- _EXERCISE_: Report how many lines in the following entries contain "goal". Nothing else should be given.

Saved entries:
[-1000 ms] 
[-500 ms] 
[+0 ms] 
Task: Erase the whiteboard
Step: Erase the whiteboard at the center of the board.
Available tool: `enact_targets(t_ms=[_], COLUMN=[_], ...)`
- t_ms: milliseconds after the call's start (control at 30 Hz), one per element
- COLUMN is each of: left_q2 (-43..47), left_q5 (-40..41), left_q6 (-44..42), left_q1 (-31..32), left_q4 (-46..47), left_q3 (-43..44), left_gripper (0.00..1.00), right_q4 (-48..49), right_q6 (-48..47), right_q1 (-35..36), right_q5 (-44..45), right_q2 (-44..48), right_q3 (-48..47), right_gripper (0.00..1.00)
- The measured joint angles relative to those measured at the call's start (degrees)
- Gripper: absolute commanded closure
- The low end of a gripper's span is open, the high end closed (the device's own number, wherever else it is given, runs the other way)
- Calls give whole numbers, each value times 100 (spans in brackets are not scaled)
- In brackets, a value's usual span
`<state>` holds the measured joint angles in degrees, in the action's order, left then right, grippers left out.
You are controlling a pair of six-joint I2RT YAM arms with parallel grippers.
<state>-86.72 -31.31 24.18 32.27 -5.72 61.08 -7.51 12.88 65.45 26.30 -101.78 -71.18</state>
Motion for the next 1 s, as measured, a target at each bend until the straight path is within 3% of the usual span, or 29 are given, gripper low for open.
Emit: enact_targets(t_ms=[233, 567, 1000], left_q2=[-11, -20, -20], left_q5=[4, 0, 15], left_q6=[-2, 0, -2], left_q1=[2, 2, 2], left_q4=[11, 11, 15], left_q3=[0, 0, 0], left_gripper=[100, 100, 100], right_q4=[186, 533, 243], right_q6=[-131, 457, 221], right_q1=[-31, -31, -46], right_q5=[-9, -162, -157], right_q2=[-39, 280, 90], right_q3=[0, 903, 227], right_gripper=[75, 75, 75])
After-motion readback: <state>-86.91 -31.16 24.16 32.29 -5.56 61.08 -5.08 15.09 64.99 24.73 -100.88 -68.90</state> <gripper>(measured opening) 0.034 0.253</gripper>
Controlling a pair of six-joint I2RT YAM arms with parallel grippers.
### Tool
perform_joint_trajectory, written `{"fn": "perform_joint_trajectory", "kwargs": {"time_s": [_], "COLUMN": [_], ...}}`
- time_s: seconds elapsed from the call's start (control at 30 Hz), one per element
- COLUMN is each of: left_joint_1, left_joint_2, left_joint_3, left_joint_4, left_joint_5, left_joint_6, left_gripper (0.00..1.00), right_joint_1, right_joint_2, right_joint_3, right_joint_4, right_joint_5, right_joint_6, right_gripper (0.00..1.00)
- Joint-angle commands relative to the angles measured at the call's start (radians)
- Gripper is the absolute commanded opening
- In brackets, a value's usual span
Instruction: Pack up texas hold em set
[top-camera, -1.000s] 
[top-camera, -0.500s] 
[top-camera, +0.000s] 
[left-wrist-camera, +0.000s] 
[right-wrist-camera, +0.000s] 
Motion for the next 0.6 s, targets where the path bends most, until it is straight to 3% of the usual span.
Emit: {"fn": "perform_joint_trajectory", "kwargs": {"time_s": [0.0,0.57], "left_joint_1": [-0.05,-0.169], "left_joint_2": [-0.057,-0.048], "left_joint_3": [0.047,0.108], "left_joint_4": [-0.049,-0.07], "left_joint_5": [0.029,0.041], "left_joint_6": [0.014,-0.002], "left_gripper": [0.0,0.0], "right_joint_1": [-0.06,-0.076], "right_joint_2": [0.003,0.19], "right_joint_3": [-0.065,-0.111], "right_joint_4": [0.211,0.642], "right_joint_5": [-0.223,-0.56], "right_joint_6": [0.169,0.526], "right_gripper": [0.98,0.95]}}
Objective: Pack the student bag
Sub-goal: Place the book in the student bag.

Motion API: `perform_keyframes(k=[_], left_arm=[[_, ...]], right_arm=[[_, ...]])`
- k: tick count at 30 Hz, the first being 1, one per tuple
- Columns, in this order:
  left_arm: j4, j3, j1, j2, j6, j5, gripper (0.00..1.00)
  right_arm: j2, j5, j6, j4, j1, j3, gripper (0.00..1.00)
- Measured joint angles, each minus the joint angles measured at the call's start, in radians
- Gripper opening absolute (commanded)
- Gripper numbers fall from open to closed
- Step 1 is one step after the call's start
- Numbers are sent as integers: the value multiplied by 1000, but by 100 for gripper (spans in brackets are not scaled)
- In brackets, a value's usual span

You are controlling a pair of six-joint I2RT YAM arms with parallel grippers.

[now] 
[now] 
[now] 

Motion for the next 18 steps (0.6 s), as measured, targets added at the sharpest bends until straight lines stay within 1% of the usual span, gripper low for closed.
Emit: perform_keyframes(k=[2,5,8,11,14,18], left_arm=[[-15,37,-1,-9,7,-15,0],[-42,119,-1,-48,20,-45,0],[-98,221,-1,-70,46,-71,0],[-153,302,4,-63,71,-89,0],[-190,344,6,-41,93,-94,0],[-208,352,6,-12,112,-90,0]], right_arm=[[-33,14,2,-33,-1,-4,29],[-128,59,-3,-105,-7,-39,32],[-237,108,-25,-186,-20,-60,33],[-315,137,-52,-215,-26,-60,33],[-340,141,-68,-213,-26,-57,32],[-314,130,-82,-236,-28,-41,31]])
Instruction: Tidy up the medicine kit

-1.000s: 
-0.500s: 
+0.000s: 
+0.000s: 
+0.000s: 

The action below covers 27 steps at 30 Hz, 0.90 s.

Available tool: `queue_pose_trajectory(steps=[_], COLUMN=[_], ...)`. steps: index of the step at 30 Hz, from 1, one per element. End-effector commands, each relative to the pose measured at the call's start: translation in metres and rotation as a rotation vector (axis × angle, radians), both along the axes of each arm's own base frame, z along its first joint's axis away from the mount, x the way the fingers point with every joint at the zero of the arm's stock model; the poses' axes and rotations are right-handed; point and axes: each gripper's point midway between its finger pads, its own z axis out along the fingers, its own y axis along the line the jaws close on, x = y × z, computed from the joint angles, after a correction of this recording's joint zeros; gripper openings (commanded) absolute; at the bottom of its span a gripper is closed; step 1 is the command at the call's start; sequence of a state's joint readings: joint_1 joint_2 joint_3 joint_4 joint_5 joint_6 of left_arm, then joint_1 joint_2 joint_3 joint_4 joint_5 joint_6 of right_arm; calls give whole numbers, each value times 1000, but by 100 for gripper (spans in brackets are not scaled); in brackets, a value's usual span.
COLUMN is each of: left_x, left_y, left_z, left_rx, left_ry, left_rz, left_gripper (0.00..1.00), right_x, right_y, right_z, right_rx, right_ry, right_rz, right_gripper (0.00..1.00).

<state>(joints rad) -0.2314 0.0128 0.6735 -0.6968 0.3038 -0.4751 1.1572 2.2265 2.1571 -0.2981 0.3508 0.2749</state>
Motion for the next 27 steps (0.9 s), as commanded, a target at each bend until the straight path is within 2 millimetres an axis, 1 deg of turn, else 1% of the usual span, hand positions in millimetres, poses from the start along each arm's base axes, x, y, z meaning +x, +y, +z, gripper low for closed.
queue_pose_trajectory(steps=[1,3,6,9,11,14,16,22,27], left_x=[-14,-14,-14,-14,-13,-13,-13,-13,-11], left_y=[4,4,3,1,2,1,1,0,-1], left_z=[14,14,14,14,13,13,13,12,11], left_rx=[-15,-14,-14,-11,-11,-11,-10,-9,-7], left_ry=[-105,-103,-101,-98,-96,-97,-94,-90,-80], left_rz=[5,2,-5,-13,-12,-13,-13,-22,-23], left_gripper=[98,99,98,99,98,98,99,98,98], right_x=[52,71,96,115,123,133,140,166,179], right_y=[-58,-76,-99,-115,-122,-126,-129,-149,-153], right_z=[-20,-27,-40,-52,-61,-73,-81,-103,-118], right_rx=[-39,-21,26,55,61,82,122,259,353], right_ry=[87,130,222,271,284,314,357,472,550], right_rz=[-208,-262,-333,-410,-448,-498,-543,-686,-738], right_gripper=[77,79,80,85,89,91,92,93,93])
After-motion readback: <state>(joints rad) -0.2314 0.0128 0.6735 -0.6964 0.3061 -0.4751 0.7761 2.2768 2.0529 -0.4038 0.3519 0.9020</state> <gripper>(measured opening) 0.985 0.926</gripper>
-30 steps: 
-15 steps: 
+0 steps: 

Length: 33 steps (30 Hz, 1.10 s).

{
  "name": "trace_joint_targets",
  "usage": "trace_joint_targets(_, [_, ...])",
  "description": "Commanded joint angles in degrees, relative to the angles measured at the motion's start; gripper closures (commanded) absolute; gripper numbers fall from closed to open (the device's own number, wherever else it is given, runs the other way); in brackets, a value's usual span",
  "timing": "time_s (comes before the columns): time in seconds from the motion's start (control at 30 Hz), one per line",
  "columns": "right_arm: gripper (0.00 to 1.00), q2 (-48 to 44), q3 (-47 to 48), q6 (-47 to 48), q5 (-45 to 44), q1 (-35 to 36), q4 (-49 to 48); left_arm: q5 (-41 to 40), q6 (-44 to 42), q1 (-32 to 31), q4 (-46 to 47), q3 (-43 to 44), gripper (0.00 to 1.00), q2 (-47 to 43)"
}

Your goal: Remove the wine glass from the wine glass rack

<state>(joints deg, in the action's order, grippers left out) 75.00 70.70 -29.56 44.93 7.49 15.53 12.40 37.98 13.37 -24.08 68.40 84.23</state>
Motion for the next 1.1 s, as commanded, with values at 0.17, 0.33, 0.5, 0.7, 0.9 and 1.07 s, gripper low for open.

- _ANSWER BOX_: 2